TASK STATEMENT:
Reproduce the records exactly through the line with "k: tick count".

DATA EXTRACT:
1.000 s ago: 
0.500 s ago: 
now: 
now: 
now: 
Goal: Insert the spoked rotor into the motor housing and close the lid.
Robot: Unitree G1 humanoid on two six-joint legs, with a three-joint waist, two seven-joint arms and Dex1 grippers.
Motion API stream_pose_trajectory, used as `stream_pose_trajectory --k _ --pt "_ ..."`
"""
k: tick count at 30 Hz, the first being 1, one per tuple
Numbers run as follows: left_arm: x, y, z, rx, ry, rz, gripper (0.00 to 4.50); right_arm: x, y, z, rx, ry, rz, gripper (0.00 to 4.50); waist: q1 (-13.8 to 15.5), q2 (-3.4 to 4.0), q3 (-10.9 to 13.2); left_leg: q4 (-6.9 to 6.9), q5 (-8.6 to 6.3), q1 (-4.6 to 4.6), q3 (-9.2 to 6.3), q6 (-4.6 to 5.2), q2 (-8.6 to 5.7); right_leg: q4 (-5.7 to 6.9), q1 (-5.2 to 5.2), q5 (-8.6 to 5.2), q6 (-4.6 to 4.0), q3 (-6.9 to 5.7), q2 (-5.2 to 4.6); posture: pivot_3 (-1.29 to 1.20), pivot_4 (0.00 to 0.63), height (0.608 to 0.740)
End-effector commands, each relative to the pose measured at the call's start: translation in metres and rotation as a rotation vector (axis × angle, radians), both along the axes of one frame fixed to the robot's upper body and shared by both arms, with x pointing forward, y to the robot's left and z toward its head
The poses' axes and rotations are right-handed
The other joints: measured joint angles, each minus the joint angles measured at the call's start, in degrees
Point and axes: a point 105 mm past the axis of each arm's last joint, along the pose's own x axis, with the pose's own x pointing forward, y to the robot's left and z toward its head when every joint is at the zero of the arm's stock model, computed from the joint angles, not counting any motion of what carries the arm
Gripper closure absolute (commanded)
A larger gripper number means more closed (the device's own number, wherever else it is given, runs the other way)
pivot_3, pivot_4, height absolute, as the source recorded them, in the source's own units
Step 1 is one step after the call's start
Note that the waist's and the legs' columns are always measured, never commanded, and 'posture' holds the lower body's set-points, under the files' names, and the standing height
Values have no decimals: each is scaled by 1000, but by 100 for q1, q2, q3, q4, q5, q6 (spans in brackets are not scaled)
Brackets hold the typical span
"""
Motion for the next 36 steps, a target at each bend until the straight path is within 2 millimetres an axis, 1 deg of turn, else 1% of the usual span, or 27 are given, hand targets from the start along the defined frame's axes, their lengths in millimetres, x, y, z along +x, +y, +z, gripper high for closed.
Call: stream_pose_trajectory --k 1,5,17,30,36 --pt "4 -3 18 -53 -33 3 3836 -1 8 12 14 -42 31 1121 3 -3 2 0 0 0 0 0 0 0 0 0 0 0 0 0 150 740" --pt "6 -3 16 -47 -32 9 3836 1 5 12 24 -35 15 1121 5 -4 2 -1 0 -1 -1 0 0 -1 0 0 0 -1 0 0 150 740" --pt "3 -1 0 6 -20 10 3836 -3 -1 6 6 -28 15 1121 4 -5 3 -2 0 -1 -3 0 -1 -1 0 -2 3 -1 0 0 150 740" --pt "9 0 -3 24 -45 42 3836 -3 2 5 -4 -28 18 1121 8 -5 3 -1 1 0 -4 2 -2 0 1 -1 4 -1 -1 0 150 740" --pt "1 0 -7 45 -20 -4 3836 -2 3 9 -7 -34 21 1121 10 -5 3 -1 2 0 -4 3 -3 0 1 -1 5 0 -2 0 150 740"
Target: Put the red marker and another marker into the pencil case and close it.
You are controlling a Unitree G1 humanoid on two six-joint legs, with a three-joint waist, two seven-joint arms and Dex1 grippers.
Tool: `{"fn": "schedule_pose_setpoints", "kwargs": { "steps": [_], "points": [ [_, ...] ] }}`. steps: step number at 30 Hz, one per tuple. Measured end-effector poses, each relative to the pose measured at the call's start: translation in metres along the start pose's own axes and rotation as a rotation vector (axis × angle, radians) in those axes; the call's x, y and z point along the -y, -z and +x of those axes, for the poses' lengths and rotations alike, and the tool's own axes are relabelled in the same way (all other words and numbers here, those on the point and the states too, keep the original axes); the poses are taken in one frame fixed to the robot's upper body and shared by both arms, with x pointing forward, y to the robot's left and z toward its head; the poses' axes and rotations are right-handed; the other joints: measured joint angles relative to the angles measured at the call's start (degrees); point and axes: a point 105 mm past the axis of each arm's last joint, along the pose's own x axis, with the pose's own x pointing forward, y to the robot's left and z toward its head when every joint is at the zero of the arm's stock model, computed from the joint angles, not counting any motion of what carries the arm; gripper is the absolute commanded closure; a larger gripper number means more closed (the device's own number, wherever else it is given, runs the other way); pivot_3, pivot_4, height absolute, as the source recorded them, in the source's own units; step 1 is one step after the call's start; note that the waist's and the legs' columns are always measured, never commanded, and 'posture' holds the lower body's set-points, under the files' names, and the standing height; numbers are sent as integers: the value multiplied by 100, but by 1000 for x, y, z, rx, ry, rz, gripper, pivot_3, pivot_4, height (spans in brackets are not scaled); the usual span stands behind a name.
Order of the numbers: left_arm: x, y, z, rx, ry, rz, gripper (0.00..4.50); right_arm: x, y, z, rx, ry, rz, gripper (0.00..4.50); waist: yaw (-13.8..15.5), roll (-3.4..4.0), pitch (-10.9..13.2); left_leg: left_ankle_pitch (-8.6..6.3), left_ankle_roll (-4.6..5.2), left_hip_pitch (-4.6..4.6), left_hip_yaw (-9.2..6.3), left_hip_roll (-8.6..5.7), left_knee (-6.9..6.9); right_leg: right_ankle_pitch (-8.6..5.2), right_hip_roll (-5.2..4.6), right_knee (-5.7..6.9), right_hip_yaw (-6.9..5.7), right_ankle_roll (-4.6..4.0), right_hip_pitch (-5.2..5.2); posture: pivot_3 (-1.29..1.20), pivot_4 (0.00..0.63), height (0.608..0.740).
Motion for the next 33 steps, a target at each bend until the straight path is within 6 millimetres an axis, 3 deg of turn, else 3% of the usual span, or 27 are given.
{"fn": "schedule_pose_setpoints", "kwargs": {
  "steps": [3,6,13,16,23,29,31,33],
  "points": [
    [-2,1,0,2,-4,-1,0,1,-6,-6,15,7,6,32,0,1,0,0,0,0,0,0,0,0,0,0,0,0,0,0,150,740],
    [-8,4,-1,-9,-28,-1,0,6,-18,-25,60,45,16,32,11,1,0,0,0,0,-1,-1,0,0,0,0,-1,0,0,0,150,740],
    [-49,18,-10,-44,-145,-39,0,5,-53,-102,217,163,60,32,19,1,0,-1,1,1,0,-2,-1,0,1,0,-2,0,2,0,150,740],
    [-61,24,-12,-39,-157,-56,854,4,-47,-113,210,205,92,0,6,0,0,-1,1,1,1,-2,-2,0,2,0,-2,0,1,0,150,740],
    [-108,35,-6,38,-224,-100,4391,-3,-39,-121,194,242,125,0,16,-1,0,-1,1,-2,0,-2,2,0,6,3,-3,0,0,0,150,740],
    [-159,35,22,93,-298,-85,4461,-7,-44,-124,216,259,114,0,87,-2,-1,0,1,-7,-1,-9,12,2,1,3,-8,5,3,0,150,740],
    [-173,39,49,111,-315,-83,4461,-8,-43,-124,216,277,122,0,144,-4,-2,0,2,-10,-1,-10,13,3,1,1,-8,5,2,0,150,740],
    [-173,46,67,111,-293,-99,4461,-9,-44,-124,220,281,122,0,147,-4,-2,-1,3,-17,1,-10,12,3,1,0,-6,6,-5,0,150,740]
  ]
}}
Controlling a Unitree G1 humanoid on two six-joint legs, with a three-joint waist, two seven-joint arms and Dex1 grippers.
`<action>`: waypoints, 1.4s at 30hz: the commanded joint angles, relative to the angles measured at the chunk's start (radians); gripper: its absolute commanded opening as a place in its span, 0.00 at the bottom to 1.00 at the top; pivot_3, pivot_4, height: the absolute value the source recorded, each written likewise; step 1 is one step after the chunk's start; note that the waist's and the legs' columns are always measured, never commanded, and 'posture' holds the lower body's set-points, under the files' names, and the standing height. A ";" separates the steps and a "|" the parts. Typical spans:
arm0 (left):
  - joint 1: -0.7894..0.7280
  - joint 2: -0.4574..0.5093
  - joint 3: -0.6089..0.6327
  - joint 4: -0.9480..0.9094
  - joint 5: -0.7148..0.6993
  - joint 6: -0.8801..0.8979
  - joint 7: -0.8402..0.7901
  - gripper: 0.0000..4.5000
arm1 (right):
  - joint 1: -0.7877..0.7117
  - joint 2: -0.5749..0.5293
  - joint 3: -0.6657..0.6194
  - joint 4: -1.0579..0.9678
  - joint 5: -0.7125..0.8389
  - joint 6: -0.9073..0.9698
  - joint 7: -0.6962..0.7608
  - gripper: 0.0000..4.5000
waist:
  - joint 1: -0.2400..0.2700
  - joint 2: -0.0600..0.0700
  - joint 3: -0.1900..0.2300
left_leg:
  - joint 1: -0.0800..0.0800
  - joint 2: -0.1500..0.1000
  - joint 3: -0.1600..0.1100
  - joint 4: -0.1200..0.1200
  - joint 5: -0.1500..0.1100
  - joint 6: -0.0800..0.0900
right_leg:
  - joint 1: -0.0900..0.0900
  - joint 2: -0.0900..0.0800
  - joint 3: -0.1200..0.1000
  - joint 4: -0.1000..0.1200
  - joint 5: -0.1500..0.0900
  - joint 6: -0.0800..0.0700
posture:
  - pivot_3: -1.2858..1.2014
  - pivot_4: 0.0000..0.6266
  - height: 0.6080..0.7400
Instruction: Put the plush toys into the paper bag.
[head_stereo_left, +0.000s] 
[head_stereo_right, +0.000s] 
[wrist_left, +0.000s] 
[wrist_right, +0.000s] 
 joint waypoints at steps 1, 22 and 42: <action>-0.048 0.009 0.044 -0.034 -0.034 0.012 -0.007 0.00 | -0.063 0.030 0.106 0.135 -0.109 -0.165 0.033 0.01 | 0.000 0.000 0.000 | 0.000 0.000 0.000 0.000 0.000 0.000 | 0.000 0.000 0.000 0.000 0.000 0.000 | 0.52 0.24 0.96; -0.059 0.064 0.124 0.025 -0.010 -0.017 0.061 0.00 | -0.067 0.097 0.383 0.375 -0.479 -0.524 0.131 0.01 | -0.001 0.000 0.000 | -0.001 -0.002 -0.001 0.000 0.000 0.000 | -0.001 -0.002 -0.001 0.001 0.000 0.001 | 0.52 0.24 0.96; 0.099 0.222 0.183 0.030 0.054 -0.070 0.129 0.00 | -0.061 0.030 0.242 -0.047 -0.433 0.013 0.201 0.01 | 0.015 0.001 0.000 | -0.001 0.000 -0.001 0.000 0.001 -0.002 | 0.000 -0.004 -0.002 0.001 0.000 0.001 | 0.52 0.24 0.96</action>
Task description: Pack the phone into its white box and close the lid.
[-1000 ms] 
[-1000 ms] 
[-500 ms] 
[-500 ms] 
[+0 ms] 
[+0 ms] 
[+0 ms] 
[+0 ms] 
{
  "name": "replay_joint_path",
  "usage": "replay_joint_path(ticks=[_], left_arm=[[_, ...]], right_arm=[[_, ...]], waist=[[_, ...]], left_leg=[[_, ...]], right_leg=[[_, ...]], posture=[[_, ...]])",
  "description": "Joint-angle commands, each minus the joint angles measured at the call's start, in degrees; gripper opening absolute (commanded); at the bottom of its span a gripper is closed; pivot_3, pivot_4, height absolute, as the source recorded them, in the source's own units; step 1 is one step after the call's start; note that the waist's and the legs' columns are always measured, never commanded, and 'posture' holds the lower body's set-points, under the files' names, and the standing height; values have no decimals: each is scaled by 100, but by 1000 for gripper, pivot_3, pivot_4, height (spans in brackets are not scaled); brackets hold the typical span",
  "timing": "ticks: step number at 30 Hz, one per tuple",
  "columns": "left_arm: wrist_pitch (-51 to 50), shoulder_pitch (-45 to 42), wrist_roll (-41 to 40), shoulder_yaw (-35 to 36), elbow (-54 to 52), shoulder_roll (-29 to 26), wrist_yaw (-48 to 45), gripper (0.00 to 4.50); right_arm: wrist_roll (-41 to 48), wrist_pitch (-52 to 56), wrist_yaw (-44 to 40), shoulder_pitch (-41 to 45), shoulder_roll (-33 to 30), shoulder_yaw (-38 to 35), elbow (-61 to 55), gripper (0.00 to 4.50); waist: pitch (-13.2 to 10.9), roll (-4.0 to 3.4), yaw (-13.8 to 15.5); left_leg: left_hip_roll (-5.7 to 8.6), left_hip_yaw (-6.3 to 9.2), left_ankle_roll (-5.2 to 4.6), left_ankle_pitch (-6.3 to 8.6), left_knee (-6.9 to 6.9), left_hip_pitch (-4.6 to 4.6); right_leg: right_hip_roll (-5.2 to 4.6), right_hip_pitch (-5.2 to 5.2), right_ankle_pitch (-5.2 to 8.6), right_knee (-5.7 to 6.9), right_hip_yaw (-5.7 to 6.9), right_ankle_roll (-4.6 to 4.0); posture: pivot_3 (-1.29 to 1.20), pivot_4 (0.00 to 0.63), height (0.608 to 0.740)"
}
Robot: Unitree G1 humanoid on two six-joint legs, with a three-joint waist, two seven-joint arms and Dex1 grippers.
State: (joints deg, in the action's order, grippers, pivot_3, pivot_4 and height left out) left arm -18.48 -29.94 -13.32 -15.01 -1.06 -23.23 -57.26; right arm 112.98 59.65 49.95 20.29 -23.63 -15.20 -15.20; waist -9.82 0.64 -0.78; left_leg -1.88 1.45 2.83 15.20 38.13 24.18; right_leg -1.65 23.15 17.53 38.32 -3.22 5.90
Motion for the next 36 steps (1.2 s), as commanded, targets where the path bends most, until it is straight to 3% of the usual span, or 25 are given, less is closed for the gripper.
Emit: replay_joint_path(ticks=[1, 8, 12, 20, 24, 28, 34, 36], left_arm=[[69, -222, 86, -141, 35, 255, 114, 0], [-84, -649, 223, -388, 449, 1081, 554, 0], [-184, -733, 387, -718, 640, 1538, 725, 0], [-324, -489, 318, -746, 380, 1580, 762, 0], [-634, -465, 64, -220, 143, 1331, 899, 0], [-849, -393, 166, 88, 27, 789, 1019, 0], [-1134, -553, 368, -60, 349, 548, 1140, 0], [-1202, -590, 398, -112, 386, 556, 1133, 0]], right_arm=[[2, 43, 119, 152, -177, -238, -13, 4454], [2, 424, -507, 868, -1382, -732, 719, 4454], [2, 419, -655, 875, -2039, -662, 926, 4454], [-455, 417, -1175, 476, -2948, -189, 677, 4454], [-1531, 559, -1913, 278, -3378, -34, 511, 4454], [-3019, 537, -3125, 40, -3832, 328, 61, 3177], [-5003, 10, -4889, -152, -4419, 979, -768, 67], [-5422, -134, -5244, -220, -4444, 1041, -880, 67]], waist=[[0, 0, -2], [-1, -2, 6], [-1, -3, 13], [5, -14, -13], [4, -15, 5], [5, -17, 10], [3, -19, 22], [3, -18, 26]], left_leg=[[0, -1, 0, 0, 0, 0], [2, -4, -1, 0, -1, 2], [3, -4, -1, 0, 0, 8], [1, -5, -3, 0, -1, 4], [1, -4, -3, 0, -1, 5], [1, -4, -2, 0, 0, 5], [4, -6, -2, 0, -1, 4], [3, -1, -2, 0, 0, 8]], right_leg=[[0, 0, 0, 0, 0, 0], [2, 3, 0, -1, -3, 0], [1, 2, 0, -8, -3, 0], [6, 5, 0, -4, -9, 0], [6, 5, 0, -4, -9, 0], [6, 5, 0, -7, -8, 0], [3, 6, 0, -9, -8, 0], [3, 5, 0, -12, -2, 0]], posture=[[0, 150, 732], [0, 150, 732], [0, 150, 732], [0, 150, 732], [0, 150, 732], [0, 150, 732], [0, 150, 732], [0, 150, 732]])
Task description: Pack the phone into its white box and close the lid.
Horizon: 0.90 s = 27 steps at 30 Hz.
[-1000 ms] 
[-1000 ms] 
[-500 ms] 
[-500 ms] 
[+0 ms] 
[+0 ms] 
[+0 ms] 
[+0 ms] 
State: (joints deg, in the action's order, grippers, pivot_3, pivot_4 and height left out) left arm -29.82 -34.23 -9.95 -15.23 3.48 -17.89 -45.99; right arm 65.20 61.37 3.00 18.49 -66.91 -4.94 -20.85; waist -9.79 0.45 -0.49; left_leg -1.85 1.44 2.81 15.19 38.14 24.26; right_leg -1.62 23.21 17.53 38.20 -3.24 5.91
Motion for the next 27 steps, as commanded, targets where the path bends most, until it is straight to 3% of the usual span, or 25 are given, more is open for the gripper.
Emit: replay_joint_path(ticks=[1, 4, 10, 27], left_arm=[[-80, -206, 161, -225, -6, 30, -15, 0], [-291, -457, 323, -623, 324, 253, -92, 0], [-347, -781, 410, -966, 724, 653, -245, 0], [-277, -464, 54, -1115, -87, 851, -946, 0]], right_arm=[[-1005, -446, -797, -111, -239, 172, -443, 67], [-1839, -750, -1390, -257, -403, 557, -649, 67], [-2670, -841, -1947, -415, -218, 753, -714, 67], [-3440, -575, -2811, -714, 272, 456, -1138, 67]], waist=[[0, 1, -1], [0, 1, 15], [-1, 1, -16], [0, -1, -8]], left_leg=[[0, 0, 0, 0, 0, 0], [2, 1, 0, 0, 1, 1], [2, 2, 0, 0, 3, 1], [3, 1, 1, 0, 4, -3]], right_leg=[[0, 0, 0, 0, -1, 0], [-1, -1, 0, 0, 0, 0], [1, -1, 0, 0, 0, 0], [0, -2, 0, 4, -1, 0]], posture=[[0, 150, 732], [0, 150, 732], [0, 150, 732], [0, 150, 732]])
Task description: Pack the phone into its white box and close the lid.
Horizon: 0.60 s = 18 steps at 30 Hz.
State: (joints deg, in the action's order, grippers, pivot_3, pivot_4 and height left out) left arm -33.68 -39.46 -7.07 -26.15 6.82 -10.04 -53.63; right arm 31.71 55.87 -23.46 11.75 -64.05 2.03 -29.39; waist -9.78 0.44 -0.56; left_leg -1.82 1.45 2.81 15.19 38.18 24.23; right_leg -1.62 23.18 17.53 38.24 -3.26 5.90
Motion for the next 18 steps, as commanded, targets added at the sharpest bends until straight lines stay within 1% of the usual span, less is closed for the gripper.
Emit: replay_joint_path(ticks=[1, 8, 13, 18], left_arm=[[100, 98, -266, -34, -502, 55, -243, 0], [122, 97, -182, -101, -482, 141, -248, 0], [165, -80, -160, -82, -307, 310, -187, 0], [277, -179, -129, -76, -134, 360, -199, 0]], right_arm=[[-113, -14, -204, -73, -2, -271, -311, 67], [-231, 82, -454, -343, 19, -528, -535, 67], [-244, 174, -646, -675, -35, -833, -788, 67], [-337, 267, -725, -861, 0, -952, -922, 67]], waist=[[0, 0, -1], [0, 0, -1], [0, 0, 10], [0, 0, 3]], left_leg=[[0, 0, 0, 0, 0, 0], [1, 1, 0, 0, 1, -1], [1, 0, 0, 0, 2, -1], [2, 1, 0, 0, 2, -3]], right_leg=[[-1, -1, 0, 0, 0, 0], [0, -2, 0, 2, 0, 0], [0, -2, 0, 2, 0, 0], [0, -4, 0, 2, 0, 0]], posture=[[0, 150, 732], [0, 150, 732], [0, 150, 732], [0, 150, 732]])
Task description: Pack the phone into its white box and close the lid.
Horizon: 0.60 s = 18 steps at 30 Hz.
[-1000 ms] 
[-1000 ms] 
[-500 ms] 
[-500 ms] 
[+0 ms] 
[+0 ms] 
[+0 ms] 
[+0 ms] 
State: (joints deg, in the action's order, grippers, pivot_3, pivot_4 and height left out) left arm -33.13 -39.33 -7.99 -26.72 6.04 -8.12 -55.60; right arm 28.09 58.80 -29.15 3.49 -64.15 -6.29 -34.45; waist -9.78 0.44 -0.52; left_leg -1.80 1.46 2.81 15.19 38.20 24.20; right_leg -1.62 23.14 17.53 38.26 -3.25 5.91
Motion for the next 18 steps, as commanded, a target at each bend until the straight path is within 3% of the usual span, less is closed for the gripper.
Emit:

EXERCISE SOLUTION:
1.000 s ago: 
0.500 s ago: 
now: 
now: 
now: 
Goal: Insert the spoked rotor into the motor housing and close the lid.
Robot: Unitree G1 humanoid on two six-joint legs, with a three-joint waist, two seven-joint arms and Dex1 grippers.
Motion API stream_pose_trajectory, used as `stream_pose_trajectory --k _ --pt "_ ..."`
"""
k: tick count at 30 Hz, the first being 1, one per tuple

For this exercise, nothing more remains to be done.